> _Work instructions_: Print, exactly as written, every line from the first line of the records below through the line containing "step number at", and nothing further.

> _Data extracted from a collection_:
╭──

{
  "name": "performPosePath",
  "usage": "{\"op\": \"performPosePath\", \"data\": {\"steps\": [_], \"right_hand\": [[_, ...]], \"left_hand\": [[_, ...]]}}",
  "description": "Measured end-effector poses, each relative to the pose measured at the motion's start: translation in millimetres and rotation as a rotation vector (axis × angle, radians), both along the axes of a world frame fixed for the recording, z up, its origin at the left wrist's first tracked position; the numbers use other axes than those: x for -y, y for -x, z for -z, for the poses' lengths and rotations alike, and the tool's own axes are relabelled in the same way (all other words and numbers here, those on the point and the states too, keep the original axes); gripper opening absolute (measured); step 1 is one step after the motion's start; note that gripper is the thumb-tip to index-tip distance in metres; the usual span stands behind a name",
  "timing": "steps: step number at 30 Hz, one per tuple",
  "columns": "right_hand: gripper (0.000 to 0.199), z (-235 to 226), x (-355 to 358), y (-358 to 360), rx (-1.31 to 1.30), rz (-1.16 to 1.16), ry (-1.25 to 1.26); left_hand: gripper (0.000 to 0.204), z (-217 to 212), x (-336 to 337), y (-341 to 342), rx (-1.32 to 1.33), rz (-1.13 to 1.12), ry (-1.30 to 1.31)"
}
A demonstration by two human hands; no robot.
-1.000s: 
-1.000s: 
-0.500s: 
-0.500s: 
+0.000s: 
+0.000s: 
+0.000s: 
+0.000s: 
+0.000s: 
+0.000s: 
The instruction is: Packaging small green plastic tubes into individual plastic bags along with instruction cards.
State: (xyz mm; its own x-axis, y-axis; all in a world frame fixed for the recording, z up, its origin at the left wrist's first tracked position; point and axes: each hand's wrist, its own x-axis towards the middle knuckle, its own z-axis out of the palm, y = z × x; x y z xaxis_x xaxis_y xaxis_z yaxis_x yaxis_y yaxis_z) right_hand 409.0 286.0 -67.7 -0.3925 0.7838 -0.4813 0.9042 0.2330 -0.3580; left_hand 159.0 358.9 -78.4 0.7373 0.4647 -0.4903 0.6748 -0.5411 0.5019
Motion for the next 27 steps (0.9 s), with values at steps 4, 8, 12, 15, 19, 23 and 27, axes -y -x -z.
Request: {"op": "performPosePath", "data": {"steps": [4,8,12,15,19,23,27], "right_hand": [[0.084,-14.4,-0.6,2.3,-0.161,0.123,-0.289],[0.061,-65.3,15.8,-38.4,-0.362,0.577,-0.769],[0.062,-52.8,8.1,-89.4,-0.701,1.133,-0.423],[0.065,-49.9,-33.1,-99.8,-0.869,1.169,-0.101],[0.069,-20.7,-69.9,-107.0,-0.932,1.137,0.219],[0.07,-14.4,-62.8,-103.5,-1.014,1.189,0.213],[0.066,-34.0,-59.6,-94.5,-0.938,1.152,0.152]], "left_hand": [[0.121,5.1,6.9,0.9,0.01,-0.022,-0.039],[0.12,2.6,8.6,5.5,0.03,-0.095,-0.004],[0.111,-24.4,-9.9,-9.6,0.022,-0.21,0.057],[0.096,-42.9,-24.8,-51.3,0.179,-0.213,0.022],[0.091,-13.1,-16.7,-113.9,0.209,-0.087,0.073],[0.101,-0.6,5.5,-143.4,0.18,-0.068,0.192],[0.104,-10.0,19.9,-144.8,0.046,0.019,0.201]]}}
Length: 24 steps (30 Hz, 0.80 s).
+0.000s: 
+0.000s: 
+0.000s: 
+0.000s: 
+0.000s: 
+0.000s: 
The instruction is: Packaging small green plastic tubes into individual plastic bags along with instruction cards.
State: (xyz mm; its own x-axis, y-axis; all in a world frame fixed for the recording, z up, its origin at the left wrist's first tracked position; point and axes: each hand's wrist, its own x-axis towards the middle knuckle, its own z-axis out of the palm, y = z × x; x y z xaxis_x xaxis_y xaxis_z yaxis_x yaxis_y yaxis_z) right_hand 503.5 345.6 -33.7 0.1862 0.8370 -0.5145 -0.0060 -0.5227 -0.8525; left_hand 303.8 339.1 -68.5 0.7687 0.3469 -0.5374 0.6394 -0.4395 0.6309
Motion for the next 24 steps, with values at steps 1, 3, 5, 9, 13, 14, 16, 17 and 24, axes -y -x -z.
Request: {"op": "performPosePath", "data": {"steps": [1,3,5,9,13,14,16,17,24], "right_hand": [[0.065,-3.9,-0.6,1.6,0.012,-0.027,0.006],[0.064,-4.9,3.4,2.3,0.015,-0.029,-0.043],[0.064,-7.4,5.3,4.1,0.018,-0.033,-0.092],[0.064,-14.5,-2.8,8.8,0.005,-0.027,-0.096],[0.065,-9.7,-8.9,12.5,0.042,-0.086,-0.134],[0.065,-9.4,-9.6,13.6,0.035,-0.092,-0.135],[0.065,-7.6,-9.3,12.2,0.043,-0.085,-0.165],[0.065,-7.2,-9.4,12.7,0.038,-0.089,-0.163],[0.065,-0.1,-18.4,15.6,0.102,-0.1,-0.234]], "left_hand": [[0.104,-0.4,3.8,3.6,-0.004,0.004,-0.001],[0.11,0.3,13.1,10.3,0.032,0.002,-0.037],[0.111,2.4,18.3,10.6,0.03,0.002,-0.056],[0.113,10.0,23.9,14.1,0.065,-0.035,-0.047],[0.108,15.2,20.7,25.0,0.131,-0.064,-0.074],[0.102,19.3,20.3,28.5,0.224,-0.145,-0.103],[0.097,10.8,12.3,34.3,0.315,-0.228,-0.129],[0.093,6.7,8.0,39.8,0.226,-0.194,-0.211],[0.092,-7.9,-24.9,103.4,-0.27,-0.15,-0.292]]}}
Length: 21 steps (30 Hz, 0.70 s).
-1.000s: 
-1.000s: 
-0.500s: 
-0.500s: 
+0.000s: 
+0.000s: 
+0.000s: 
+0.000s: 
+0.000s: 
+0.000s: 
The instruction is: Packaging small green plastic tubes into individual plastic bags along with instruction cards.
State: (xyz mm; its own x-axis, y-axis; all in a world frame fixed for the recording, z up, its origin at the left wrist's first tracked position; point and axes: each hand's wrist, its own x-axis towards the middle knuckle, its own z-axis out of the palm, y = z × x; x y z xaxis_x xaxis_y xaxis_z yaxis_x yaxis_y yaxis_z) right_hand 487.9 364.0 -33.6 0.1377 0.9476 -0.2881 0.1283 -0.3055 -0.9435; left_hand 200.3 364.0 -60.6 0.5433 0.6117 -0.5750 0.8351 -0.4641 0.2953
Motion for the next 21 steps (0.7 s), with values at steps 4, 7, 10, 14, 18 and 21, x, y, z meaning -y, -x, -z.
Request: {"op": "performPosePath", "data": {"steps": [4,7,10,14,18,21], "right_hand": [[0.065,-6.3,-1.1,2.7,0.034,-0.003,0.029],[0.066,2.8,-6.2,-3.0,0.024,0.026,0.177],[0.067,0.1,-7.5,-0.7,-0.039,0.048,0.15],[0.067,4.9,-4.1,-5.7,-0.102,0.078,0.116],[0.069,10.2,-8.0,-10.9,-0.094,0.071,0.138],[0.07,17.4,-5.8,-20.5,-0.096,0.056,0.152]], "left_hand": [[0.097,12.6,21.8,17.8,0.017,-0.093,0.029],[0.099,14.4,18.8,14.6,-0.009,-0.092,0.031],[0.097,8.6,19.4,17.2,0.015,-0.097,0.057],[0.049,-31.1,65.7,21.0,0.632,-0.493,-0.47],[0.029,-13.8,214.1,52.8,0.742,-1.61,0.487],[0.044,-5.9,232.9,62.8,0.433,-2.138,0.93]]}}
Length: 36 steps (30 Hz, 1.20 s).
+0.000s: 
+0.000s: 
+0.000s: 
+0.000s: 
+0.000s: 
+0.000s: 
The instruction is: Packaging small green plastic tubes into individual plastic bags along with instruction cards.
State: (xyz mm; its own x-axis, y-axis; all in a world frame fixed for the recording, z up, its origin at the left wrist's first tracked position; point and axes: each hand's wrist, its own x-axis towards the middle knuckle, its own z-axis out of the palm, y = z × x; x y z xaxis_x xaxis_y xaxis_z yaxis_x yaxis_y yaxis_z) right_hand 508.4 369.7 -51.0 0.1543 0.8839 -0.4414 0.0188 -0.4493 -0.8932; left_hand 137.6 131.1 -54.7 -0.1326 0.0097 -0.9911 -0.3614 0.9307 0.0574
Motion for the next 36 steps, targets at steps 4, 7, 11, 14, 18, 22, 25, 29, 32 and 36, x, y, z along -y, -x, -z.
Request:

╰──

> _Reply to the exercise_:
{
  "name": "performPosePath",
  "usage": "{\"op\": \"performPosePath\", \"data\": {\"steps\": [_], \"right_hand\": [[_, ...]], \"left_hand\": [[_, ...]]}}",
  "description": "Measured end-effector poses, each relative to the pose measured at the motion's start: translation in millimetres and rotation as a rotation vector (axis × angle, radians), both along the axes of a world frame fixed for the recording, z up, its origin at the left wrist's first tracked position; the numbers use other axes than those: x for -y, y for -x, z for -z, for the poses' lengths and rotations alike, and the tool's own axes are relabelled in the same way (all other words and numbers here, those on the point and the states too, keep the original axes); gripper opening absolute (measured); step 1 is one step after the motion's start; note that gripper is the thumb-tip to index-tip distance in metres; the usual span stands behind a name",
  "timing": "steps: step number at 30 Hz, one per tuple",

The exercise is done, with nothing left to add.